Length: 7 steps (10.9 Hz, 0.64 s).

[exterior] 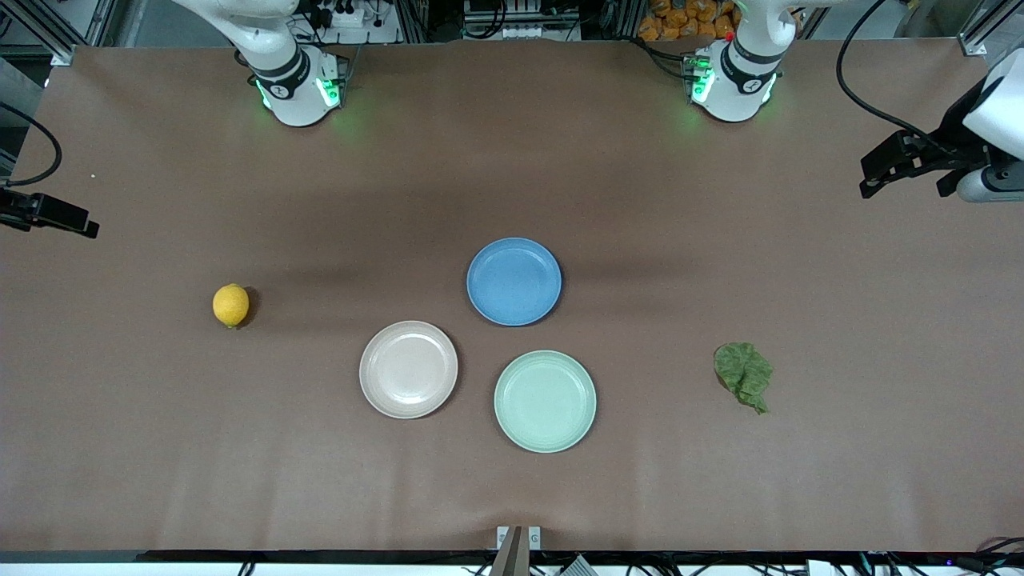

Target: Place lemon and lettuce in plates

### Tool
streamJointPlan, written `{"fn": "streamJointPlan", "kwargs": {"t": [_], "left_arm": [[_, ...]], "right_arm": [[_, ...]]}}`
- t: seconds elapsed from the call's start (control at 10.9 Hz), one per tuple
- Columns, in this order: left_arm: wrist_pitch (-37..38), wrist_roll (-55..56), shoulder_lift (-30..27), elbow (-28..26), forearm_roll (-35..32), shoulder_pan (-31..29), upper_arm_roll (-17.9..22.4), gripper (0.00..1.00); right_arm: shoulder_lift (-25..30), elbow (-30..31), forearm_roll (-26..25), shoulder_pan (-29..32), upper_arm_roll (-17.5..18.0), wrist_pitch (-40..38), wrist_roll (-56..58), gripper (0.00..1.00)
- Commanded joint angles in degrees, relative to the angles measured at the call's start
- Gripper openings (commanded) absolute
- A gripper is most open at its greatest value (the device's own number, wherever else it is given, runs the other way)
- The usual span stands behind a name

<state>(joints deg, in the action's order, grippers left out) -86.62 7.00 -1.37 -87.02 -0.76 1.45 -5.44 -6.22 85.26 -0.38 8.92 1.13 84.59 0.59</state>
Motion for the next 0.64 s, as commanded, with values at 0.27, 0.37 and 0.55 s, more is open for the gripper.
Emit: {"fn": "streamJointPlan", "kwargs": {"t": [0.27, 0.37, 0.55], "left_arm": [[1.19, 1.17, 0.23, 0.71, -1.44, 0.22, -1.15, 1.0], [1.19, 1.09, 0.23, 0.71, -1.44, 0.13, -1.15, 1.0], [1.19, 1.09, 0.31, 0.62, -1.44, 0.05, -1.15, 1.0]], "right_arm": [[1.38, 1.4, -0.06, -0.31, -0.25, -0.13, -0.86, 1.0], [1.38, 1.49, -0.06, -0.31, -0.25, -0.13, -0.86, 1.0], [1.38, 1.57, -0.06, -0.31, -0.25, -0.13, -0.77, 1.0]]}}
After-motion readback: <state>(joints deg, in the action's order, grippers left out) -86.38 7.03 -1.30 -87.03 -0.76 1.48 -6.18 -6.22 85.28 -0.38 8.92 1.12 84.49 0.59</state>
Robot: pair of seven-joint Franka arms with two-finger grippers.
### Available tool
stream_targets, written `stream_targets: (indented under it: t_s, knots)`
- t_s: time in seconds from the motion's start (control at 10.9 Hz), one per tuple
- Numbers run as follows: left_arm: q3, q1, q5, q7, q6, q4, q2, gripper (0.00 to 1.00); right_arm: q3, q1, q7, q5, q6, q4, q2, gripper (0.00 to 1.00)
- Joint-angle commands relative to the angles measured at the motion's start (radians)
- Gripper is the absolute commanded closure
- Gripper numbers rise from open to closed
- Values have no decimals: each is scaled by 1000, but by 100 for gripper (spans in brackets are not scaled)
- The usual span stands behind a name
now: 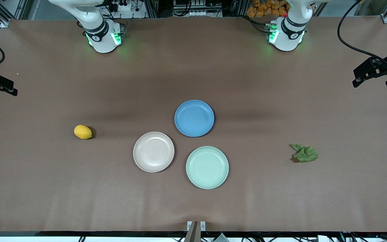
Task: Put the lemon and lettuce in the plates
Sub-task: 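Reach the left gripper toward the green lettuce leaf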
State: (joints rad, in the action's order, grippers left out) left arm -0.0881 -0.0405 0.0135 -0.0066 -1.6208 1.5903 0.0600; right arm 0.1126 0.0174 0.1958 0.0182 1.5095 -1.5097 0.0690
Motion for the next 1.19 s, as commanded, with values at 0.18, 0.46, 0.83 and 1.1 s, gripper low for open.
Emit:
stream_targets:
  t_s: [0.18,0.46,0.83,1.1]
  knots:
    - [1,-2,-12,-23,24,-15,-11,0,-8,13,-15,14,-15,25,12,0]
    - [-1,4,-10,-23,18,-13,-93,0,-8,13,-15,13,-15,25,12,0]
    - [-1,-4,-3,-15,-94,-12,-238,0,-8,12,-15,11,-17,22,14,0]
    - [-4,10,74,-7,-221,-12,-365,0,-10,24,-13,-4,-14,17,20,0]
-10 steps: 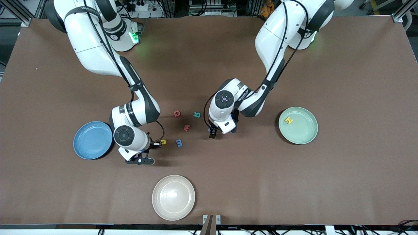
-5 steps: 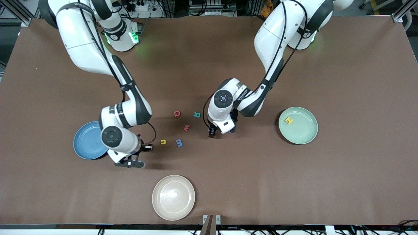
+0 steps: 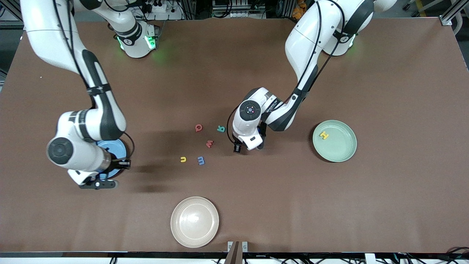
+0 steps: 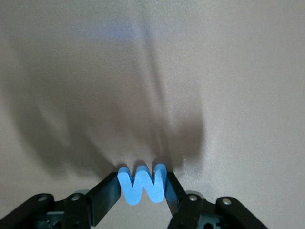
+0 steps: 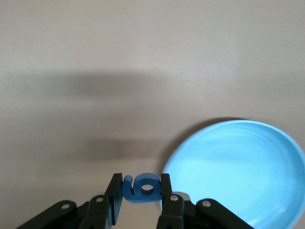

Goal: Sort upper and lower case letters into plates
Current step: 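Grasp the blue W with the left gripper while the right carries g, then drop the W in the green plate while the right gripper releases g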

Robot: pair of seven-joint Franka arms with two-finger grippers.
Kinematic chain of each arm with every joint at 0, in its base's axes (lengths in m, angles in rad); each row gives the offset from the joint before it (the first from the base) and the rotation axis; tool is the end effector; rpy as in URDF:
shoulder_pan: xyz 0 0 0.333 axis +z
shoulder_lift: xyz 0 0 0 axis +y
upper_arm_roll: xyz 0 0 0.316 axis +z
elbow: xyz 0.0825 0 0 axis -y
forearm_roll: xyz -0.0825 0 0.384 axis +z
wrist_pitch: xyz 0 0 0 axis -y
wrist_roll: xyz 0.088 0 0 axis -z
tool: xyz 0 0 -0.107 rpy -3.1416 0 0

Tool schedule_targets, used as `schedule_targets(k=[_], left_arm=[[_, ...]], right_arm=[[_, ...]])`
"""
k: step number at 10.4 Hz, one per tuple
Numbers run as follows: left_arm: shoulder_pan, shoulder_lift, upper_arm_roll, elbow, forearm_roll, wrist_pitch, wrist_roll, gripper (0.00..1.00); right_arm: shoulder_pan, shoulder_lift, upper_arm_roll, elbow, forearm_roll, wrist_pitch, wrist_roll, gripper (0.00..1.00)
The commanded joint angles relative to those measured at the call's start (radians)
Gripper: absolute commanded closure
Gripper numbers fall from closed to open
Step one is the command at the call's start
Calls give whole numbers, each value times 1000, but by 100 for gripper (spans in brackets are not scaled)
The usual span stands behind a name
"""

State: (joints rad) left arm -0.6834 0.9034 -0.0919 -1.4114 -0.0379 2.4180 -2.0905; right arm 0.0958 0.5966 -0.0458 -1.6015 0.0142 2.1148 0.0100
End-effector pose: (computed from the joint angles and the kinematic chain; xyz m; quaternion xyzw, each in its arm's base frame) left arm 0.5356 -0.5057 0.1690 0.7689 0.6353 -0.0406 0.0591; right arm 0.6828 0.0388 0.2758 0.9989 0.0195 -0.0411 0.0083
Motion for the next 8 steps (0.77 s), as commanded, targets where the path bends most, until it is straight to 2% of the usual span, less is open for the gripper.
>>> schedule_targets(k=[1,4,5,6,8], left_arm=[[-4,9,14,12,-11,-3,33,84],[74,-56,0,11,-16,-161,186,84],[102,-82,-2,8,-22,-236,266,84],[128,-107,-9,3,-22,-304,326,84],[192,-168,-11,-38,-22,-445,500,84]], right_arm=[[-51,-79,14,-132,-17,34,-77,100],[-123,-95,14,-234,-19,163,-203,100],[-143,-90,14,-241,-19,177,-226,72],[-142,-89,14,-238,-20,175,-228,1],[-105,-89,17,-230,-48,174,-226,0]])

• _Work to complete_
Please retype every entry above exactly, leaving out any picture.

• _Result of the task_
Length: 7 steps (10.9 Hz, 0.64 s).

[exterior] 

Target: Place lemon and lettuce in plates

### Tool
streamJointPlan, written `{"fn": "streamJointPlan", "kwargs": {"t": [_], "left_arm": [[_, ...]], "right_arm": [[_, ...]]}}`
- t: seconds elapsed from the call's start (control at 10.9 Hz), one per tuple
- Columns, in this order: left_arm: wrist_pitch (-37..38), wrist_roll (-55..56), shoulder_lift (-30..27), elbow (-28..26), forearm_roll (-35..32), shoulder_pan (-31..29), upper_arm_roll (-17.9..22.4), gripper (0.00..1.00); right_arm: shoulder_lift (-25..30), elbow (-30..31), forearm_roll (-26..25), shoulder_pan (-29..32), upper_arm_roll (-17.5..18.0), wrist_pitch (-40..38), wrist_roll (-56..58), gripper (0.00..1.00)
- Commanded joint angles in degrees, relative to the angles measured at the call's start
- Gripper openings (commanded) absolute
- A gripper is most open at its greatest value (the device's own number, wherever else it is given, runs the other way)
- The usual span stands behind a name

<state>(joints deg, in the action's order, grippers left out) -86.62 7.00 -1.37 -87.02 -0.76 1.45 -5.44 -6.22 85.26 -0.38 8.92 1.13 84.59 0.59</state>
Motion for the next 0.64 s, as commanded, with values at 0.27, 0.37 and 0.55 s, more is open for the gripper.
Emit: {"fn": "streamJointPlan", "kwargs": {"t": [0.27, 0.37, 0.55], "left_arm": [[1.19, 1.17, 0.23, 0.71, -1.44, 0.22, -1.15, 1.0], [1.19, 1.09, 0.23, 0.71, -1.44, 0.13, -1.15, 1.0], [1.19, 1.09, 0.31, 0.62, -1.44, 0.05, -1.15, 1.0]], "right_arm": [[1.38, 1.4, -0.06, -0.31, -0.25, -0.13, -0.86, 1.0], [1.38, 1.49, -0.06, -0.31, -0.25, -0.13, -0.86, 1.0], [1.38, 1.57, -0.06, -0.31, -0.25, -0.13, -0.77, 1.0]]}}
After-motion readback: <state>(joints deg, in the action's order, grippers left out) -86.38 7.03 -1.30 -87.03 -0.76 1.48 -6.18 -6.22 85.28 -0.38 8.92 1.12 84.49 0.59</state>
Robot: pair of seven-joint Franka arms with two-finger grippers.
### Available tool
stream_targets, written `stream_targets: (indented under it: t_s, knots)`
- t_s: time in seconds from the motion's start (control at 10.9 Hz), one per tuple
- Numbers run as follows: left_arm: q3, q1, q5, q7, q6, q4, q2, gripper (0.00 to 1.00); right_arm: q3, q1, q7, q5, q6, q4, q2, gripper (0.00 to 1.00)
- Joint-angle commands relative to the angles measured at the motion's start (radians)
- Gripper is the absolute commanded closure
- Gripper numbers rise from open to closed
- Values have no decimals: each is scaled by 1000, but by 100 for gripper (spans in brackets are not scaled)
- The usual span stands behind a name
now: 
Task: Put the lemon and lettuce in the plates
Sub-task: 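Reach the left gripper toward the green lettuce leaf
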State: (joints rad, in the action's order, grippers left out) left arm -0.0881 -0.0405 0.0135 -0.0066 -1.6208 1.5903 0.0600; right arm 0.1126 0.0174 0.1958 0.0182 1.5095 -1.5097 0.0690
Motion for the next 1.19 s, as commanded, with values at 0.18, 0.46, 0.83 and 1.1 s, gripper low for open.
Emit:
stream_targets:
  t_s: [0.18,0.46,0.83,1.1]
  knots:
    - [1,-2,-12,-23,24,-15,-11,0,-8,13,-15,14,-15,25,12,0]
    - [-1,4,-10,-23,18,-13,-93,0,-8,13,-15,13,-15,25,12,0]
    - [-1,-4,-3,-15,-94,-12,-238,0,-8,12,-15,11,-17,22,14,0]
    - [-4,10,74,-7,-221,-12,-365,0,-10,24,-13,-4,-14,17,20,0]
-10 steps: 
-5 steps: 
+0 steps: 
+0 steps: 
+0 steps: 

Goal: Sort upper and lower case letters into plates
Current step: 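Grasp the blue W with the left gripper while the right carries g, then drop the W in the green plate while the right gripper releases g
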
Robot: pair of seven-joint Franka arms with two-finger grippers.
Kinematic chain of each arm with every joint at 0, in its base's axes (lengths in m, angles in rad); each row gives the offset from the joint before it (the first from the base) and the rotation axis; tool is the end effector; rpy as in URDF:
shoulder_pan: xyz 0 0 0.333 axis +z
shoulder_lift: xyz 0 0 0 axis +y
upper_arm_roll: xyz 0 0 0.316 axis +z
elbow: xyz 0.0825 0 0 axis -y
forearm_roll: xyz -0.0825 0 0.384 axis +z
wrist_pitch: xyz 0 0 0 axis -y
wrist_roll: xyz 0.088 0 0 axis -z
tool: xyz 0 0 -0.107 rpy -3.1416 0 0

Tool schedule_targets, used as `schedule_targets(k=[_], left_arm=[[_, ...]], right_arm=[[_, ...]])`
"""
k: step number at 10.4 Hz, one per tuple
Numbers run as follows: left_arm: shoulder_pan, shoulder_lift, upper_arm_roll, elbow, forearm_roll, wrist_pitch, wrist_roll, gripper (0.00..1.00); right_arm: shoulder_pan, shoulder_lift, upper_arm_roll, elbow, forearm_roll, wrist_pitch, wrist_roll, gripper (0.00..1.00)
The commanded joint angles relative to those measured at the call's start (radians)
Gripper: absolute commanded closure
Gripper numbers fall from closed to open
Step one is the command at the call's start
Calls give whole numbers, each value times 1000, but by 100 for gripper (spans in brackets are not scaled)
The usual span stands behind a name
"""

State: (joints rad) left arm -0.6834 0.9034 -0.0919 -1.4114 -0.0379 2.4180 -2.0905; right arm 0.0958 0.5966 -0.0458 -1.6015 0.0142 2.1148 0.0100
End-effector pose: (computed from the joint angles and the kinematic chain; xyz m; quaternion xyzw, each in its arm's base frame) left arm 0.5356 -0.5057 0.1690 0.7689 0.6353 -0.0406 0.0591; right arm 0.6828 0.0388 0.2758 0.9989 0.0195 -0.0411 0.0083
Motion for the next 8 steps (0.77 s), as commanded, targets where the path bends most, until it is straight to 2% of the usual span, less is open for the gripper.
>>> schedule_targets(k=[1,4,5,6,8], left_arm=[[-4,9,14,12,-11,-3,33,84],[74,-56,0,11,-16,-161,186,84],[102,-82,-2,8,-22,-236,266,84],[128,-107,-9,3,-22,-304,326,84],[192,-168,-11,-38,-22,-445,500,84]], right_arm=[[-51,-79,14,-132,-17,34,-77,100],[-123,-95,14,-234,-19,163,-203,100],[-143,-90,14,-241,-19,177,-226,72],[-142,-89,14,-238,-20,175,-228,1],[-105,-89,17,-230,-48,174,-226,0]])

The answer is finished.